一方、「奨学金を毎月いくら返済しているか」を聞いたところ、最も多かったのは「1万円以上〜1万5000円未満」40%で、以下、「1万5000円以上〜2万円未満」24.7%、「2万円以上~3万円未満」17.6%と続き、「1万5000円以上」が54.1%と半数を超えていた。平均額は「約1.7万円」。
また、「奨学金の返済期間は何年の予定か」と尋ねたところ、10年を超えるケースが少なくなかった。とくに目立つのは、「10年以上〜15年未満」33%、「15年以上20年未満」12%、「20年以上」14%と、「10年以上」の長期返済層が約6割で、社会人としてのキャリア形成期と返済期間が重なっている実態が浮かび上がった。

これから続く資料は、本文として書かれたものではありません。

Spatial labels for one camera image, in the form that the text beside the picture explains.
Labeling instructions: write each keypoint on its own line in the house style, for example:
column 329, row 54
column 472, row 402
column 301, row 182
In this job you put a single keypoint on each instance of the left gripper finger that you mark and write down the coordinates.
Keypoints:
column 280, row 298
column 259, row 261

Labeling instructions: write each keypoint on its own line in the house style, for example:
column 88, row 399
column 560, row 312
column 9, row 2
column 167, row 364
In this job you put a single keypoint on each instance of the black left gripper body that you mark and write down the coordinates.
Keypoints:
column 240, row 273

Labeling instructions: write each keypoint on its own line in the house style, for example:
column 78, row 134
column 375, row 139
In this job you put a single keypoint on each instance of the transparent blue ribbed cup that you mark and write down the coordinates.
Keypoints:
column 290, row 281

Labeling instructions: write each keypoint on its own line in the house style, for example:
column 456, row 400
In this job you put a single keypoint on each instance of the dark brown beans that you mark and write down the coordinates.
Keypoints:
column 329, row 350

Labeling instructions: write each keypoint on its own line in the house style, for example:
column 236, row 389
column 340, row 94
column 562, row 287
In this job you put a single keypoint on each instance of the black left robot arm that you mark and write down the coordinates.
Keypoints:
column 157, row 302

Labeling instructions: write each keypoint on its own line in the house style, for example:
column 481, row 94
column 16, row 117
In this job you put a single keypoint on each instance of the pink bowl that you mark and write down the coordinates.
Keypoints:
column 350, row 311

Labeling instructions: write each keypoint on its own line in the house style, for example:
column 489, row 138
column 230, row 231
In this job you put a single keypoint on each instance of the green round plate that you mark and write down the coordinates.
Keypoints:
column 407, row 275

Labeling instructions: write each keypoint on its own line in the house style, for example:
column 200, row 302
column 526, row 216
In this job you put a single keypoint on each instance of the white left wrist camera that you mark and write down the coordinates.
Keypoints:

「奨学金の返済について不安はあるか」と尋ねたところ、約6割(58%)が「不安に思うことがある」と回答。借入総額や返済期間、月々の返済額はいずれも小さくなく、こうした条件下では、完済できるかだけでなく、返済を続けながらどんな生活ができるのかという点も不安につながっているのが伺える。
不安の内容を具体的に聞いてみると、家計など目の前の生活費の心配だけではなく、今後、完済できるか、そして将来のライフイベントや人生設計への影響といった数年先・十数年先の選択にも影を落としているのが見て取れた。

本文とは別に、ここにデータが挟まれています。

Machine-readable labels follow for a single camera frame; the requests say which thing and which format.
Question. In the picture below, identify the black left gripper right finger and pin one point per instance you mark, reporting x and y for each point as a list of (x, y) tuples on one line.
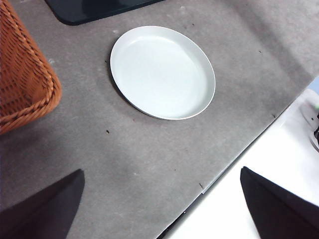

注目すべきは、返済期間が10年〜20年という「超長期」にわたることによって不安が生じる点。コメントで寄せられたような「働けなくなった時の不安」は決して大げさではなく、1度返済が始まれば、個人の事情に関わらず月々の支払いは続く。
さらに、奨学金が「借金」であるという現実は、結婚や住宅購入といった人生の節目で負の資産として意識されることも少なくない。特に住宅ローン審査では返済負担率に算入されるため、希望通りの融資が受けられないこともある。

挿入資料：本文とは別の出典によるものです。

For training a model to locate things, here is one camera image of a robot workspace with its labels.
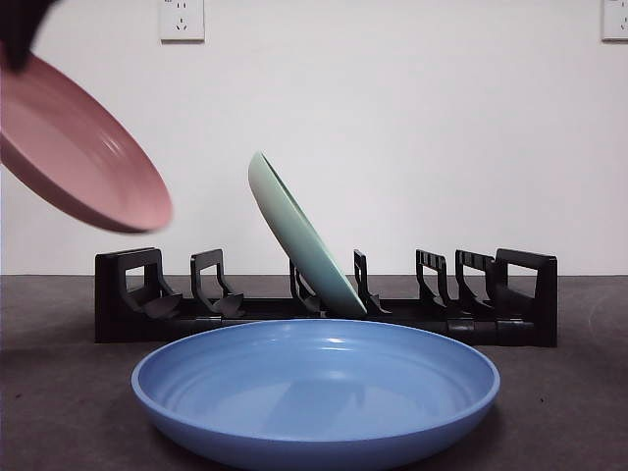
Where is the pink round plate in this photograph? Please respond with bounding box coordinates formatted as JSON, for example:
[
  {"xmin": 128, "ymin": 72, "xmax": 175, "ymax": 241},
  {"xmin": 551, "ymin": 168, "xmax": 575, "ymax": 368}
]
[{"xmin": 0, "ymin": 41, "xmax": 174, "ymax": 235}]

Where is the white wall socket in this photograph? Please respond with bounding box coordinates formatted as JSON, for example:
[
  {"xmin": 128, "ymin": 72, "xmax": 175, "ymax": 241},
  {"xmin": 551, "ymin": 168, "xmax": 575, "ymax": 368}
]
[
  {"xmin": 601, "ymin": 0, "xmax": 628, "ymax": 42},
  {"xmin": 159, "ymin": 0, "xmax": 205, "ymax": 43}
]

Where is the green round plate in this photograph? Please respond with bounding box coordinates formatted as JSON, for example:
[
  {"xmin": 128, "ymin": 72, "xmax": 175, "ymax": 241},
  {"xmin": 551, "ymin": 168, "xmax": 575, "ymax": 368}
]
[{"xmin": 246, "ymin": 150, "xmax": 368, "ymax": 316}]

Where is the blue round plate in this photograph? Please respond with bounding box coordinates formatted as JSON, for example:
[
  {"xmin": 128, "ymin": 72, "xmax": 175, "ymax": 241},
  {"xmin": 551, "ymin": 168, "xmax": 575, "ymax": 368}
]
[{"xmin": 130, "ymin": 318, "xmax": 501, "ymax": 471}]

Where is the black plastic dish rack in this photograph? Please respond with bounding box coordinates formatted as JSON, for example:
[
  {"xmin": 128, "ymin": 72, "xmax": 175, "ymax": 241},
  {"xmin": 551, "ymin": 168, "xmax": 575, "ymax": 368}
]
[{"xmin": 93, "ymin": 247, "xmax": 559, "ymax": 348}]

また、奨学金を利用することに対して「保護者はどのような気持ちだったと思うか」と尋ねたところ、4割以上(42%)が「仕方がないと思っている」と回答。奨学金が家庭にとって「望ましい選択肢」というより、進学を成立させるために受け入れざるを得なかった手段だったことを示している。
保護者が口にする「仕方がない」という言葉の裏には、子どもの教育機会を奪いたくないという切実な願いと、自らの経済力不足への申し訳なさが複雑に絡み合っているように見受けられる。ひとり親家庭や多子世帯に加え、家族からの経済的支援を得にくい環境にある子どもにとって、奨学金が「進学のための大きな命綱」となっているのが現状だ。
奨学金について考える際、借入の可否や借入可能額だけに目が向きがちだが、今回の調査結果を見ると、負担感を左右していたのは「総額・年数・月額」の組み合わせだった。
また、奨学金の返済は、多くの場合、卒業後すぐに始まる。収入が安定しきらない時期から返済が始まるため、本人だけでなく家族(保護者)との理解と共有が欠かせない。実際に、「親と十分に話し合えたことで納得して借りられた」「もっと返済後の生活について話しておけばよかった」といった声が寄せられており、借りる前の対話の有無が、その後の受け止め方に影響している様子が見受けられた。
この調査は、奨学金を利用している20代を対象に、2025年12月にインターネットで実施した。有効回答数は100人。